Domingo, 23 de agosto de 2026
Boa parte dos conflitos não começa pelo motivo original, começa pela forma como alguém respondeu. Um comentário, um tom de voz, uma resposta seca, e o que era uma diferença de opinião vira briga.
“A resposta calma desvia a fúria, mas a palavra ríspida desperta a ira.”
Provérbios 15:1 (NVI)
Esse provérbio descreve algo que qualquer pessoa já viveu. A mesma discordância pode esfriar ou explodir, dependendo só de como a primeira resposta é dada. Uma palavra dura não resolve nada, só acrescenta lenha a um fogo que já estava aceso. Uma resposta calma não é fraqueza, é o que impede a situação de piorar.

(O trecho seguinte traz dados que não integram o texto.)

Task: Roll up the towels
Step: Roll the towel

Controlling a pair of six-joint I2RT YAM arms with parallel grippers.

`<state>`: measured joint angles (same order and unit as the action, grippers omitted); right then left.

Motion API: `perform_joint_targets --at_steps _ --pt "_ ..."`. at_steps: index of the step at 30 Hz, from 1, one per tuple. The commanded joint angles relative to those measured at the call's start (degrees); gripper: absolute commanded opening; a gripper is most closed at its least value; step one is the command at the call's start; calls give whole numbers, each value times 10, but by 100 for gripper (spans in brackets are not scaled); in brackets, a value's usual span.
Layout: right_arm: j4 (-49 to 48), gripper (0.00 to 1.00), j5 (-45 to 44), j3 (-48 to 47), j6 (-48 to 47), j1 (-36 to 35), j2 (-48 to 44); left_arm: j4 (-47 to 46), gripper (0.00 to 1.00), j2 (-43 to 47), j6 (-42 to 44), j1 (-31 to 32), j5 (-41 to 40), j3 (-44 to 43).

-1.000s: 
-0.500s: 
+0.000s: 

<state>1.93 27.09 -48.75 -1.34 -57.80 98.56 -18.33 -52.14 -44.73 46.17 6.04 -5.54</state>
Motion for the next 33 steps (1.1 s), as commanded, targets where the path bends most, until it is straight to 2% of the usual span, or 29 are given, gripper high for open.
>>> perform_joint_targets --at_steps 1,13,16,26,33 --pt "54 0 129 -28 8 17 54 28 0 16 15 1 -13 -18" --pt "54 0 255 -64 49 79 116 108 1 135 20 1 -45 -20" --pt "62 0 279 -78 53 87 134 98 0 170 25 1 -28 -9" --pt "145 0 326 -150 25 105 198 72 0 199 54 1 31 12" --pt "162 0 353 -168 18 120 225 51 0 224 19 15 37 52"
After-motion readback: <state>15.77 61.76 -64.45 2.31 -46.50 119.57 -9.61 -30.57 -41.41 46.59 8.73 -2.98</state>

Isso não significa fingir que está tudo bem quando não está, nem engolir toda mágoa em silêncio. Significa escolher o tom antes de escolher as palavras. Dá para discordar, dá para colocar um limite, dá para dizer que algo doeu, sem usar a ríspida como arma. A diferença entre resolver um conflito e alimentá-lo geralmente está nesse detalhe pequeno: a temperatura da resposta.

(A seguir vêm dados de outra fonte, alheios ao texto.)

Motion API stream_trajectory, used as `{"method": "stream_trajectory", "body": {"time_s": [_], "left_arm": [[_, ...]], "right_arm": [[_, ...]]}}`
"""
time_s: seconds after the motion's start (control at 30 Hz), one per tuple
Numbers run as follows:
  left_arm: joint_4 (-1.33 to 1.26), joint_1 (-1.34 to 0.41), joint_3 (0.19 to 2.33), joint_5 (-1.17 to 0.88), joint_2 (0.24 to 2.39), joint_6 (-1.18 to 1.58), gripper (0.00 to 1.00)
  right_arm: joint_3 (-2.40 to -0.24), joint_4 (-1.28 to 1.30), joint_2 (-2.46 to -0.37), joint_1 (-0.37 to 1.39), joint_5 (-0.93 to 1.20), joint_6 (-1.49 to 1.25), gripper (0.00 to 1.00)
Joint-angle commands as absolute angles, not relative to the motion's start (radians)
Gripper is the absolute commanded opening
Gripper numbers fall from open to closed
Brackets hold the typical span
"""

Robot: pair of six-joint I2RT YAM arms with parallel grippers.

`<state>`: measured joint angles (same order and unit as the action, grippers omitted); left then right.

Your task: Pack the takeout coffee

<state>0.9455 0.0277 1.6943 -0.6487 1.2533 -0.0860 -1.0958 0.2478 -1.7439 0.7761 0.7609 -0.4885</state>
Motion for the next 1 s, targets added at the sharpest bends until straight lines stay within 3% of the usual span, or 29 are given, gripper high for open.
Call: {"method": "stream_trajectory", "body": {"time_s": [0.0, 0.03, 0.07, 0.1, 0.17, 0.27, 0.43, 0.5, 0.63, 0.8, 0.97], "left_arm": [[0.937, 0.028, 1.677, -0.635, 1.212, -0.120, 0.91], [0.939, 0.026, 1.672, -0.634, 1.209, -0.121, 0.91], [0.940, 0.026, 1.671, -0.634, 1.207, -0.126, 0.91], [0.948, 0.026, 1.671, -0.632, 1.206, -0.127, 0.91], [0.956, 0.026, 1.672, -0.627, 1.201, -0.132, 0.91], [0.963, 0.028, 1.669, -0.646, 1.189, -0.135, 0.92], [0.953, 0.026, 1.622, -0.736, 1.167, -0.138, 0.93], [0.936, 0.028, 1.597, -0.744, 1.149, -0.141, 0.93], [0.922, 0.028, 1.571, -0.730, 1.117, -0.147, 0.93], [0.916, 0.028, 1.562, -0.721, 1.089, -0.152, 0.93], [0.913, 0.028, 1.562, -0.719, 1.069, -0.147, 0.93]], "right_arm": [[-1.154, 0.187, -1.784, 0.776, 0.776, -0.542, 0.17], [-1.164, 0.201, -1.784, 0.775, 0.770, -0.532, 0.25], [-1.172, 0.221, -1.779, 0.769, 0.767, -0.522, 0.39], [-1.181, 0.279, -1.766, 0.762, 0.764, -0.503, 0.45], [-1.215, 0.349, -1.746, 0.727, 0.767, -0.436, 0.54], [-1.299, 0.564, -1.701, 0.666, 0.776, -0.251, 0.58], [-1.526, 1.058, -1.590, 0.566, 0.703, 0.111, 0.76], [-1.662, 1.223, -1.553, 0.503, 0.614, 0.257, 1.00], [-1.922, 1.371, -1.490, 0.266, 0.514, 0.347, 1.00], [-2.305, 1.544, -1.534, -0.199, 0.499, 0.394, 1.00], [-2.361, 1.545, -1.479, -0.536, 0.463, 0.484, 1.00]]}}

Paulo escreve algo parecido pensando em relacionamentos mais amplos:
“Se possível, naquilo que depender de vocês, vivam em paz com todos os homens.”
Romanos 12:18 (NVI)
Repare no “se possível” e no “naquilo que depender de vocês”. Paulo não promete que toda relação vai terminar em paz, porque isso depende de mais de uma pessoa. Mas ele é claro sobre a parte que cabe a cada um: fazer o que estiver ao seu alcance para não ser você quem acende o próximo incêndio.
Gestão de conflito, na Bíblia, não é evitar todo desacordo nem vencer toda discussão. É cuidar da própria resposta, porque essa é a única parte que realmente está nas suas mãos. Da próxima vez que sentir a irritação subindo antes de responder, vale a pausa: essa resposta vai desviar a fúria ou vai despertar mais ira?